• Exercise details: What is the count of lines in the data that hold the string "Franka"? State the number alone.

• Material for the task:
────────────────────

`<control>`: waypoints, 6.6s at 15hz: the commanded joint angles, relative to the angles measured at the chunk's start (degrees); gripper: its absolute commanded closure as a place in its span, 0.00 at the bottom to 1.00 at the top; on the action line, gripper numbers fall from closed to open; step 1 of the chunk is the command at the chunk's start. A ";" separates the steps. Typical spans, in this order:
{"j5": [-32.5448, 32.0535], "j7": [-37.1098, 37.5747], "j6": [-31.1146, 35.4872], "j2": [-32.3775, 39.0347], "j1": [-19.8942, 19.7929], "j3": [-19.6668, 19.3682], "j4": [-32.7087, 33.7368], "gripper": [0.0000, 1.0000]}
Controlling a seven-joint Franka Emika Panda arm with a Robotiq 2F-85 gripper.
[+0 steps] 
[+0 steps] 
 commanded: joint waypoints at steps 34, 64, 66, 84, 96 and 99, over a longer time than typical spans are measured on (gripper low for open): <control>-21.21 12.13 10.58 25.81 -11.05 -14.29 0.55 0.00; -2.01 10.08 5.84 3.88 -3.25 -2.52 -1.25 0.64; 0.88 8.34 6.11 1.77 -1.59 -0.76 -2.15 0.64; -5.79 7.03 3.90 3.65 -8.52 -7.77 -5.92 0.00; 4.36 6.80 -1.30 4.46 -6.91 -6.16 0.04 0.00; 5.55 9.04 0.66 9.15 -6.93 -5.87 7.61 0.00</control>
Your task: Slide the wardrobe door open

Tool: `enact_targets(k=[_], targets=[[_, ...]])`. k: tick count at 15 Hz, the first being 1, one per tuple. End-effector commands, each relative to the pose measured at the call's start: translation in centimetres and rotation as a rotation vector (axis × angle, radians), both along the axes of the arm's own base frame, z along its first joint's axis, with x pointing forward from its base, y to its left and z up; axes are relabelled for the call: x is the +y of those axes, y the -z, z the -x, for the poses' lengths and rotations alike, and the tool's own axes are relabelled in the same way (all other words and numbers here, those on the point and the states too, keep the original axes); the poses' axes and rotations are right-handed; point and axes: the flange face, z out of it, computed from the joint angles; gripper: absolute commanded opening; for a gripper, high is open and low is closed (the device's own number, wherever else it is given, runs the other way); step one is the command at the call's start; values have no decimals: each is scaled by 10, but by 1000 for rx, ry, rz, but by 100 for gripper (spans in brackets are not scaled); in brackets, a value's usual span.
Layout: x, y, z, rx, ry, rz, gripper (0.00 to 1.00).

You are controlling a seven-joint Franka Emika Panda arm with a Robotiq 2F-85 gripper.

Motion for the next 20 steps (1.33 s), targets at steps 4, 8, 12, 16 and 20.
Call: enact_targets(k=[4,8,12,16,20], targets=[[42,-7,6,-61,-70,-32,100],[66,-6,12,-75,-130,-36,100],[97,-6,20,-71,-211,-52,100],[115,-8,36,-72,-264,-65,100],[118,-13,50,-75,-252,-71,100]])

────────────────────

• Problem solution: 2